**What to do**
Beneath this line are the data; copy exactly the part of them that opens with the line containing "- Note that" and closes with the line containing "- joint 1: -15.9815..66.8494", and only that part.

**Information supplied**
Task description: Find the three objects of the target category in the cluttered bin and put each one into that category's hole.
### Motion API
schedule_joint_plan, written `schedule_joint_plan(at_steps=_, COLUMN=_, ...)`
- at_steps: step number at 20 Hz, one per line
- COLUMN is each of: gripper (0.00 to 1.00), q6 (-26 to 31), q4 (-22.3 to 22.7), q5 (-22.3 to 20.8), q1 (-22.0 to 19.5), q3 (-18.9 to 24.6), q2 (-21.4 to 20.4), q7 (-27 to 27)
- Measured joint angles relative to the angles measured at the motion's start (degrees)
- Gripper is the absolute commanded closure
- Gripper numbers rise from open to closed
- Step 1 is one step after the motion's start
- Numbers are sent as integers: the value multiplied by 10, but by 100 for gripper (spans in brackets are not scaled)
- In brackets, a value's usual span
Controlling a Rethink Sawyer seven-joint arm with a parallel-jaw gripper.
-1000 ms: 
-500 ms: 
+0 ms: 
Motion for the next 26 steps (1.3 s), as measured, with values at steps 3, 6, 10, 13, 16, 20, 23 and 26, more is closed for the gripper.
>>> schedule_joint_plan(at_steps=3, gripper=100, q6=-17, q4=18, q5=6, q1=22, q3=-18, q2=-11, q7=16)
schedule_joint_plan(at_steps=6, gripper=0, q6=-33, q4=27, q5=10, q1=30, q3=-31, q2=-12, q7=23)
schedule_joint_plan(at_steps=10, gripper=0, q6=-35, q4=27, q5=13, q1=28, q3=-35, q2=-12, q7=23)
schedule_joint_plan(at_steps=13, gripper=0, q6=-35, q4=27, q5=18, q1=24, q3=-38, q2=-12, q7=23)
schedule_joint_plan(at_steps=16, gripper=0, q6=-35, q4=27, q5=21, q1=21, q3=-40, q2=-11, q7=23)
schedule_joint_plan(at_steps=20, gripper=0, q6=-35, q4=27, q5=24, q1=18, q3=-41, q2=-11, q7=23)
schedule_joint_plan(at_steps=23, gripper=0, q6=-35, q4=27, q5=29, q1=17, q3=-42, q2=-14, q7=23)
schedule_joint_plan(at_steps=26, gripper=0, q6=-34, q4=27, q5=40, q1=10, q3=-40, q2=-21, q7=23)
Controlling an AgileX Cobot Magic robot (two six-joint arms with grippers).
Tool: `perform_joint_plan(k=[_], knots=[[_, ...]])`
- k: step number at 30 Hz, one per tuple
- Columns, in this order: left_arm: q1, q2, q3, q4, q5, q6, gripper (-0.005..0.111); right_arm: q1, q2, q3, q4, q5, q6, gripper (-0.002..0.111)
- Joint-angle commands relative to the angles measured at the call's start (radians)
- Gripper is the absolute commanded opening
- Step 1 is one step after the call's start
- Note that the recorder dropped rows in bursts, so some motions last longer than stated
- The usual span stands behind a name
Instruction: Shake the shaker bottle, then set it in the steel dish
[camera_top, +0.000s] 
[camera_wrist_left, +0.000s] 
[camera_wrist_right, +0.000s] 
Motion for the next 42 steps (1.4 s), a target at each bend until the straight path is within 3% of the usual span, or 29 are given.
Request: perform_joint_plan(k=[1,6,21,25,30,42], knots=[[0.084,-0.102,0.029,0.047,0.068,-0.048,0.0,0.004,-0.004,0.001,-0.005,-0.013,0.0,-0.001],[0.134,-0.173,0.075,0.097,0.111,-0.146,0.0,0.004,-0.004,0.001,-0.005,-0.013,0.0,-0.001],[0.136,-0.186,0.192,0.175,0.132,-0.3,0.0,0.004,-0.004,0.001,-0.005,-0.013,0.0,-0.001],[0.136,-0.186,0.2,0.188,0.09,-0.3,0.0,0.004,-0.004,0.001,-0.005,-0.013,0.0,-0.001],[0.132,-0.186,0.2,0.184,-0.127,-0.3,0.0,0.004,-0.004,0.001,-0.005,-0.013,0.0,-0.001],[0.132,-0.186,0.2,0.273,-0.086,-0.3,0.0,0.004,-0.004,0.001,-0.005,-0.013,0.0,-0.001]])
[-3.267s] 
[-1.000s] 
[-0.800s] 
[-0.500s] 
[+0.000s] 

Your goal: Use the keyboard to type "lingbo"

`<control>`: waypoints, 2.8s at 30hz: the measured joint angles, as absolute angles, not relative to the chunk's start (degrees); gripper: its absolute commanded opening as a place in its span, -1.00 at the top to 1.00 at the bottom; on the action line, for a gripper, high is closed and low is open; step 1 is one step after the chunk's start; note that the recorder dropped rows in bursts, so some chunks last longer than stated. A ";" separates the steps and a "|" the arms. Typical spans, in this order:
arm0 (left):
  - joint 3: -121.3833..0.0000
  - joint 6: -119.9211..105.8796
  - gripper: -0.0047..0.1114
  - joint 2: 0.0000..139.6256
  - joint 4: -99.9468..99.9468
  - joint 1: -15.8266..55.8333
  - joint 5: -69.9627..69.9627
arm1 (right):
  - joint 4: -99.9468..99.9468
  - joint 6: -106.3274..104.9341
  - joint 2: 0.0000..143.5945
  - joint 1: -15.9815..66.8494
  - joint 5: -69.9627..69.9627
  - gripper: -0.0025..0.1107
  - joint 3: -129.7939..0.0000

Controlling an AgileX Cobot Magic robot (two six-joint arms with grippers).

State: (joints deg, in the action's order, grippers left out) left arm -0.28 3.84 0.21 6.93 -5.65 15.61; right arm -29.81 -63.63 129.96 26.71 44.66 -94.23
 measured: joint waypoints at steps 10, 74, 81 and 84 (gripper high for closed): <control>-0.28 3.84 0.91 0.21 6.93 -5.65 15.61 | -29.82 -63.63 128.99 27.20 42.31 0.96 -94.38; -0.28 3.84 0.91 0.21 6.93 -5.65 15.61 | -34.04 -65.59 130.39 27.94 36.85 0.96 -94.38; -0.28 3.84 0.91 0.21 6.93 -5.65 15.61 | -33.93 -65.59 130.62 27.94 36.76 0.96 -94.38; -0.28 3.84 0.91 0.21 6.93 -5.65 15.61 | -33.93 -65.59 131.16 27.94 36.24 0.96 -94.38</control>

**Response area**
- Note that the recorder dropped rows in bursts, so some motions last longer than stated
- The usual span stands behind a name
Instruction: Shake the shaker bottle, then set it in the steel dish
[camera_top, +0.000s] 
[camera_wrist_left, +0.000s] 
[camera_wrist_right, +0.000s] 
Motion for the next 42 steps (1.4 s), a target at each bend until the straight path is within 3% of the usual span, or 29 are given.
Request: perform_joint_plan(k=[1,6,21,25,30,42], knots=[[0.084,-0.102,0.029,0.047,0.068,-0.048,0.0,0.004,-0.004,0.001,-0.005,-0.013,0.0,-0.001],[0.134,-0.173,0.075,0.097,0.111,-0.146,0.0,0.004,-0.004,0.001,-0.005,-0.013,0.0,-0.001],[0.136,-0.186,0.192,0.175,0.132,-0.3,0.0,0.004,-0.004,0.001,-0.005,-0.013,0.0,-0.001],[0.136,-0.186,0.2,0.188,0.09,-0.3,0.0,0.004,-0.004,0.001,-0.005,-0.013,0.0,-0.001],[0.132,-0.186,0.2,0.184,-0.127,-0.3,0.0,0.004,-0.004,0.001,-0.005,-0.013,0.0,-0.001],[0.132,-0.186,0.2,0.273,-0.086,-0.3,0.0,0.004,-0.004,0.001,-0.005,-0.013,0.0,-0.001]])
[-3.267s] 
[-1.000s] 
[-0.800s] 
[-0.500s] 
[+0.000s] 

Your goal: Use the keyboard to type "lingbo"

`<control>`: waypoints, 2.8s at 30hz: the measured joint angles, as absolute angles, not relative to the chunk's start (degrees); gripper: its absolute commanded opening as a place in its span, -1.00 at the top to 1.00 at the bottom; on the action line, for a gripper, high is closed and low is open; step 1 is one step after the chunk's start; note that the recorder dropped rows in bursts, so some chunks last longer than stated. A ";" separates the steps and a "|" the arms. Typical spans, in this order:
arm0 (left):
  - joint 3: -121.3833..0.0000
  - joint 6: -119.9211..105.8796
  - gripper: -0.0047..0.1114
  - joint 2: 0.0000..139.6256
  - joint 4: -99.9468..99.9468
  - joint 1: -15.8266..55.8333
  - joint 5: -69.9627..69.9627
arm1 (right):
  - joint 4: -99.9468..99.9468
  - joint 6: -106.3274..104.9341
  - joint 2: 0.0000..143.5945
  - joint 1: -15.9815..66.8494

The answer has been given, and the exercise is complete.